TASK INSTRUCTIONS: Across the records below, how many lines include the string "find"? State the number and nothing more.

DATA FOR THIS EXERCISE:
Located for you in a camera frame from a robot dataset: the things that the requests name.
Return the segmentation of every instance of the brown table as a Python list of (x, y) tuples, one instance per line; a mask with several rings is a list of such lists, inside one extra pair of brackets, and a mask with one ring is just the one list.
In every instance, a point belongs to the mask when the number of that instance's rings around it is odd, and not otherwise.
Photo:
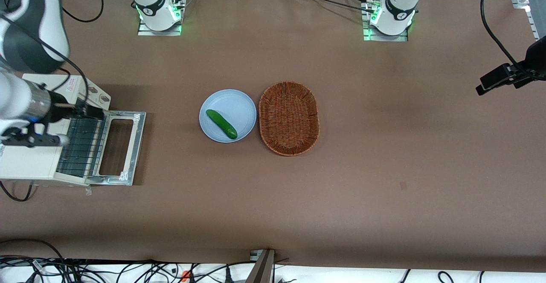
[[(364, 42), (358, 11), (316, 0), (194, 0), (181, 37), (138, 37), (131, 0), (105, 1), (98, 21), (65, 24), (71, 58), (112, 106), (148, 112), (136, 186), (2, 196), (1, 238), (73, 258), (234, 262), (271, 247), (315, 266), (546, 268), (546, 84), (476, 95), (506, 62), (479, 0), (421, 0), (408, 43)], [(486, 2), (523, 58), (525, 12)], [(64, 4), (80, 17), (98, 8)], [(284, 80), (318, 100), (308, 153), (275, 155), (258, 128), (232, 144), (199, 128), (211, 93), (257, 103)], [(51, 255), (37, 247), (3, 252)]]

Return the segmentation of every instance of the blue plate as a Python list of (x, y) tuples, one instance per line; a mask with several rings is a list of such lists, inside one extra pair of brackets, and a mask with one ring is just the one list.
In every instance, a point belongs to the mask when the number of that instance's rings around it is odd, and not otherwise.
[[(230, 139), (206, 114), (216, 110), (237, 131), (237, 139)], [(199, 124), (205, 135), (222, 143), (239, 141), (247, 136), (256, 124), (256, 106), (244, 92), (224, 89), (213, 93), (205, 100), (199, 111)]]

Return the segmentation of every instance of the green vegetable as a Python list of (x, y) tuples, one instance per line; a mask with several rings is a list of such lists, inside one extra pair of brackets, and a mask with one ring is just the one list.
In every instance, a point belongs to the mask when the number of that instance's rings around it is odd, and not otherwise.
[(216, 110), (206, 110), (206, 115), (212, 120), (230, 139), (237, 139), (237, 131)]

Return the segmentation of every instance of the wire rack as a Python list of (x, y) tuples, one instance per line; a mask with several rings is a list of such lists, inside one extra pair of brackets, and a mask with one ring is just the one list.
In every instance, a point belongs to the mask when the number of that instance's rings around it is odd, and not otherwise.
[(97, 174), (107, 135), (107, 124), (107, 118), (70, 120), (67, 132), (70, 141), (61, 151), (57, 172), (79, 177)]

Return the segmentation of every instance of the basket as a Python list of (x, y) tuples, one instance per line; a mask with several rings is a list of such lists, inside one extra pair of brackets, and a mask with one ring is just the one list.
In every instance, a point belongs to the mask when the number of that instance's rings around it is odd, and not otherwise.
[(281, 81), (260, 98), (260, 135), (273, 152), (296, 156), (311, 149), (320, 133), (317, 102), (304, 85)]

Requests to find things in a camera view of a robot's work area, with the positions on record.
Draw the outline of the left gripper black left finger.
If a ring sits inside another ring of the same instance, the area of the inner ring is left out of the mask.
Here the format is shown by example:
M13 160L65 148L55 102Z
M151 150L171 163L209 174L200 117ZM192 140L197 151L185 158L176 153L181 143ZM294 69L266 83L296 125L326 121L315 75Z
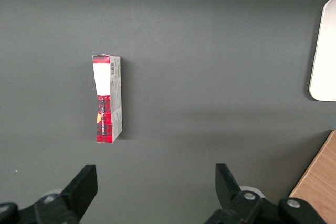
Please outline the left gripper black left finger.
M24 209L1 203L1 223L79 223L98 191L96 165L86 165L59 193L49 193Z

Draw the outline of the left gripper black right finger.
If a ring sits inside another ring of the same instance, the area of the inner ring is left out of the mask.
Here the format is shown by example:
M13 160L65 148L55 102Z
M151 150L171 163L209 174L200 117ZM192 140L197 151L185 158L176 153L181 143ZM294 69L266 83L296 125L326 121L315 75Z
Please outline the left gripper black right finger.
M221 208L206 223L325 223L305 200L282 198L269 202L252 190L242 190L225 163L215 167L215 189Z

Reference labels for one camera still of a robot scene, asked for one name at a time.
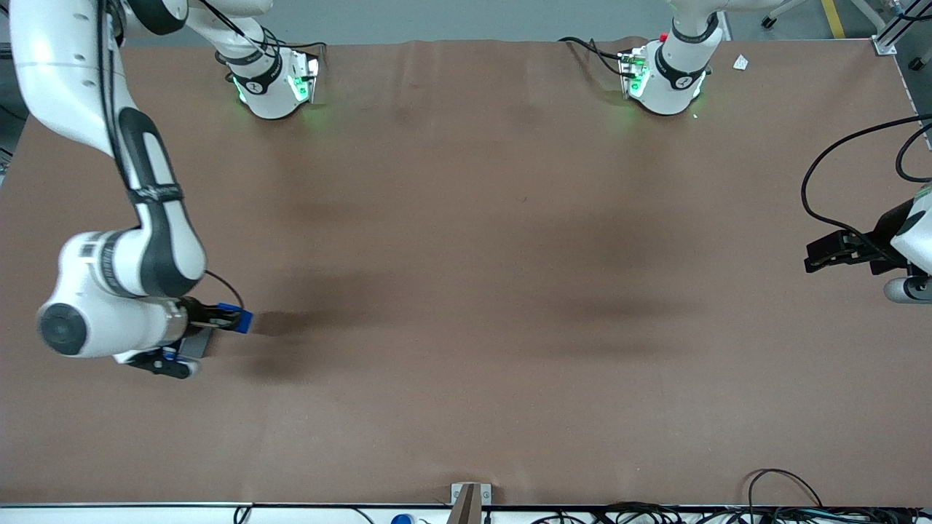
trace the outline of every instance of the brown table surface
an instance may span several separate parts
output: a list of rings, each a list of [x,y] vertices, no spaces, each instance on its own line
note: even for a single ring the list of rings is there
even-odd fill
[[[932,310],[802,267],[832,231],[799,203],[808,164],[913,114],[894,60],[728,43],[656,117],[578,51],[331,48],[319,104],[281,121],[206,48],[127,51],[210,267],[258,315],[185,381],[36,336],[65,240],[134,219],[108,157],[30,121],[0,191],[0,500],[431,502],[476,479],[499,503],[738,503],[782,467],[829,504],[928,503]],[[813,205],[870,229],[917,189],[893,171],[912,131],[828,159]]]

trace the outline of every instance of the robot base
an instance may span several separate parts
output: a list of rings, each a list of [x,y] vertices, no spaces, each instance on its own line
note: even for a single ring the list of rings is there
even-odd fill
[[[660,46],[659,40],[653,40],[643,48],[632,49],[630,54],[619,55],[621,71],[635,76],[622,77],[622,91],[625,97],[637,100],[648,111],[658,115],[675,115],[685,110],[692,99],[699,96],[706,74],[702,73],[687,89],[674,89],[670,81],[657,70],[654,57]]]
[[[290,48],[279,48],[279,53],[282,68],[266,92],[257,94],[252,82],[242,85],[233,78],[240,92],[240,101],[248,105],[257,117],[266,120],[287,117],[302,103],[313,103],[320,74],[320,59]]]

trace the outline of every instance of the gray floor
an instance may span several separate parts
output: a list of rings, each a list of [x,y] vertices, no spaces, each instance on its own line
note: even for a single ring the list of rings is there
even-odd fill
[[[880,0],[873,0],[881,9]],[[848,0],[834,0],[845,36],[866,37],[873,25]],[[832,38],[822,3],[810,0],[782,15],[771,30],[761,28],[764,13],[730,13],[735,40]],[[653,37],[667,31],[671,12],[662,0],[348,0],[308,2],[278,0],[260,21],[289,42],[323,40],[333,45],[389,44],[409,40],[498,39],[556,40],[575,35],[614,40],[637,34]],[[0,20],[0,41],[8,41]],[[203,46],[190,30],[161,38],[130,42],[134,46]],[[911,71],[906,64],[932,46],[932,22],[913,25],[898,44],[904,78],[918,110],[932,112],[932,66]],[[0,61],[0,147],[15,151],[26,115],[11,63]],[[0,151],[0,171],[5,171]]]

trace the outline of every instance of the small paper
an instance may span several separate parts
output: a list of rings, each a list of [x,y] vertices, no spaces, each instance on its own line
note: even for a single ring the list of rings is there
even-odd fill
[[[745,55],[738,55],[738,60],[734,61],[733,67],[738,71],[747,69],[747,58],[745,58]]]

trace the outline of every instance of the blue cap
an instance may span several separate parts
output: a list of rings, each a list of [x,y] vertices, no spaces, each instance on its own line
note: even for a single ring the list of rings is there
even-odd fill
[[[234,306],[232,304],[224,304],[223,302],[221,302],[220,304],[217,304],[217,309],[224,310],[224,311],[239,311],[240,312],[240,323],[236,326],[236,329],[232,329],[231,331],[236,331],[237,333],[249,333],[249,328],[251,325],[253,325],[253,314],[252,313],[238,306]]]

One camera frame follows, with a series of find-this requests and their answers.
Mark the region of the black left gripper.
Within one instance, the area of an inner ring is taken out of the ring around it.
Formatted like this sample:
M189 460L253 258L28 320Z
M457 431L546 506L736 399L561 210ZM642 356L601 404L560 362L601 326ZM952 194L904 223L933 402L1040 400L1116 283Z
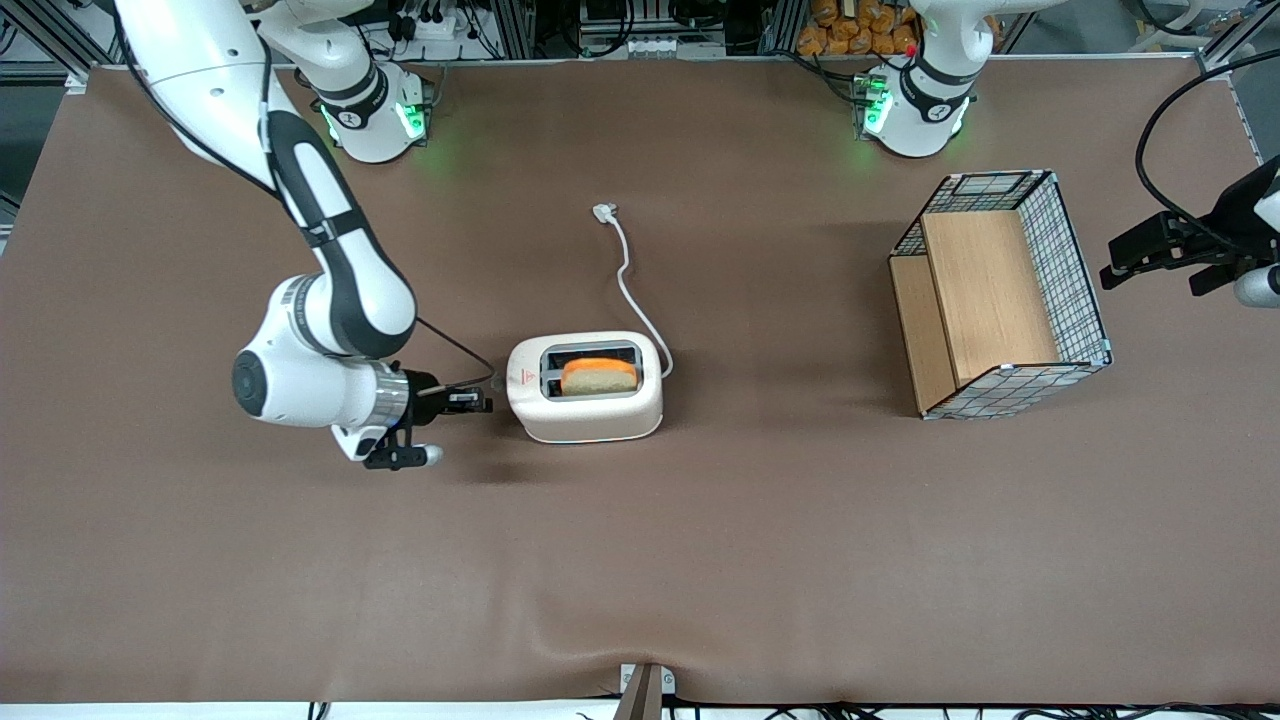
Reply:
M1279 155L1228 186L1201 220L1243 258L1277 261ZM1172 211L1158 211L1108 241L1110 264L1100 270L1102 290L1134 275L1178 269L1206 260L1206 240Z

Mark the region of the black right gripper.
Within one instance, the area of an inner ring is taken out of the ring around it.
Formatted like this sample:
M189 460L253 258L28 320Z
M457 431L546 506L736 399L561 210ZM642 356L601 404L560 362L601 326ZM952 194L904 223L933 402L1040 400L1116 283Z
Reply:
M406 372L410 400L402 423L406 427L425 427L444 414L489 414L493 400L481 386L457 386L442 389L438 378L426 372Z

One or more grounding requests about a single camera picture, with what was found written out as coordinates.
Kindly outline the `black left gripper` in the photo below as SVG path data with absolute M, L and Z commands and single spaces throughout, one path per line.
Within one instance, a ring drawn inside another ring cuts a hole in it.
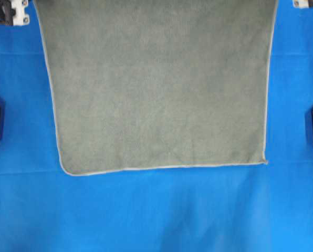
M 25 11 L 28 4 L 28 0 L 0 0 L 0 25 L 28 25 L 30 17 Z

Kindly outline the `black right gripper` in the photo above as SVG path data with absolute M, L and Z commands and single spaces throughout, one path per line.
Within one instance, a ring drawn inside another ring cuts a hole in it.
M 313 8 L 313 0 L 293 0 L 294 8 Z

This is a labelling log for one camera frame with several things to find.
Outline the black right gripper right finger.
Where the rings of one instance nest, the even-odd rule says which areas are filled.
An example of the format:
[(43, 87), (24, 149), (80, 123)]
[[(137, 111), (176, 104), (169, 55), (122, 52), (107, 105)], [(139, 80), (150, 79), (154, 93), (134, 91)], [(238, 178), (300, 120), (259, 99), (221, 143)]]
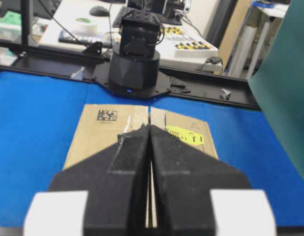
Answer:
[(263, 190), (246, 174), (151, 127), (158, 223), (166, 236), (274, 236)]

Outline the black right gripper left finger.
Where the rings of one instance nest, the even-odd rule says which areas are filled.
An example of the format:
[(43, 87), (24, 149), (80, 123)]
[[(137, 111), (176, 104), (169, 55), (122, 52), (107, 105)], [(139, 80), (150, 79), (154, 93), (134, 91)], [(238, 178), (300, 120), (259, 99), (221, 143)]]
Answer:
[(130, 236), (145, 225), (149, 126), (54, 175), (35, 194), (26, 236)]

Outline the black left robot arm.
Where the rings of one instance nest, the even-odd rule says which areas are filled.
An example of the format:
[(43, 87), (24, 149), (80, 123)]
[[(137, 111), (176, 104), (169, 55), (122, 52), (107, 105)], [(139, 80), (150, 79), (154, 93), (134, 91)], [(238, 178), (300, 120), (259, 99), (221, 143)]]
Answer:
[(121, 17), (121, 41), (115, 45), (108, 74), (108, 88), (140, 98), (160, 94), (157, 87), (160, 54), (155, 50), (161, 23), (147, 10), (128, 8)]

FINAL ANSWER: 3